#### Task objective
Go through the data line by line from the top, retyping each exactly, and end with the line that contains "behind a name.".

#### Recorded information
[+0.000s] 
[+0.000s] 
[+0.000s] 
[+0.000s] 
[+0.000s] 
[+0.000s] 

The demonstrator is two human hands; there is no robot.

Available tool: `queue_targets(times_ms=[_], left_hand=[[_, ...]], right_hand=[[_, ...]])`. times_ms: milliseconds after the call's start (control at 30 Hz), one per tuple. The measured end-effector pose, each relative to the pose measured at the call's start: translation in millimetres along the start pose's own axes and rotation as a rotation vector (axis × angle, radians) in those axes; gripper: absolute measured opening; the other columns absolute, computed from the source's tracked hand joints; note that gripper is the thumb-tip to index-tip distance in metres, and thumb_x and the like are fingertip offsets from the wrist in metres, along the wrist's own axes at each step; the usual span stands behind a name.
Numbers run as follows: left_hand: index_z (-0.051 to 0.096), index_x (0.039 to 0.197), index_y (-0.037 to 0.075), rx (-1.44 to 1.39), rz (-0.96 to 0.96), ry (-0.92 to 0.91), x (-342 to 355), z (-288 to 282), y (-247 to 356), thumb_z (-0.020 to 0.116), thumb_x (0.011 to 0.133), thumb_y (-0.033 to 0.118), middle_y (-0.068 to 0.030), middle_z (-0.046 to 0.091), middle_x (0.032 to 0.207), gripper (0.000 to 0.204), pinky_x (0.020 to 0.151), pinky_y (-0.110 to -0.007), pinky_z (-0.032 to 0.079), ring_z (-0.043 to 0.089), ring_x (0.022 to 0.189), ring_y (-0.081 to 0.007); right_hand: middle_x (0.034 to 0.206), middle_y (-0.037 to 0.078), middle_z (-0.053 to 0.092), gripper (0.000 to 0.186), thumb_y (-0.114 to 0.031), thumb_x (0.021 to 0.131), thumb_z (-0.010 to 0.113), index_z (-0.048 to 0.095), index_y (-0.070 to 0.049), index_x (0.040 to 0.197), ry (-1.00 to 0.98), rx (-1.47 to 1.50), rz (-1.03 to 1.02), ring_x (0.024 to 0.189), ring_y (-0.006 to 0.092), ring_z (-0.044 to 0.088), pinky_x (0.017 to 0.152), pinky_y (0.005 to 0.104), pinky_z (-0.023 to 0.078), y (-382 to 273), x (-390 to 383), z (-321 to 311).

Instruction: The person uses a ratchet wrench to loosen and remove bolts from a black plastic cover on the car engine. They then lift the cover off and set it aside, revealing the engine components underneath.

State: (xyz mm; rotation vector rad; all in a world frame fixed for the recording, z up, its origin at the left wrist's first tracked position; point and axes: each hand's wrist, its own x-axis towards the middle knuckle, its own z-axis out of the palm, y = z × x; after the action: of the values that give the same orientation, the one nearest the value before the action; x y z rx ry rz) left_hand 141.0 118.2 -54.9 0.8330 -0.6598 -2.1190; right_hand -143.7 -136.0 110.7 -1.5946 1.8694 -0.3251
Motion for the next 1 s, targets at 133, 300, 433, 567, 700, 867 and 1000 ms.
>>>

#### Written answer
[+0.000s] 
[+0.000s] 
[+0.000s] 
[+0.000s] 
[+0.000s] 
[+0.000s] 

The demonstrator is two human hands; there is no robot.

Available tool: `queue_targets(times_ms=[_], left_hand=[[_, ...]], right_hand=[[_, ...]])`. times_ms: milliseconds after the call's start (control at 30 Hz), one per tuple. The measured end-effector pose, each relative to the pose measured at the call's start: translation in millimetres along the start pose's own axes and rotation as a rotation vector (axis × angle, radians) in those axes; gripper: absolute measured opening; the other columns absolute, computed from the source's tracked hand joints; note that gripper is the thumb-tip to index-tip distance in metres, and thumb_x and the like are fingertip offsets from the wrist in metres, along the wrist's own axes at each step; the usual span stands behind a name.

What the exercise asked for has been given in full.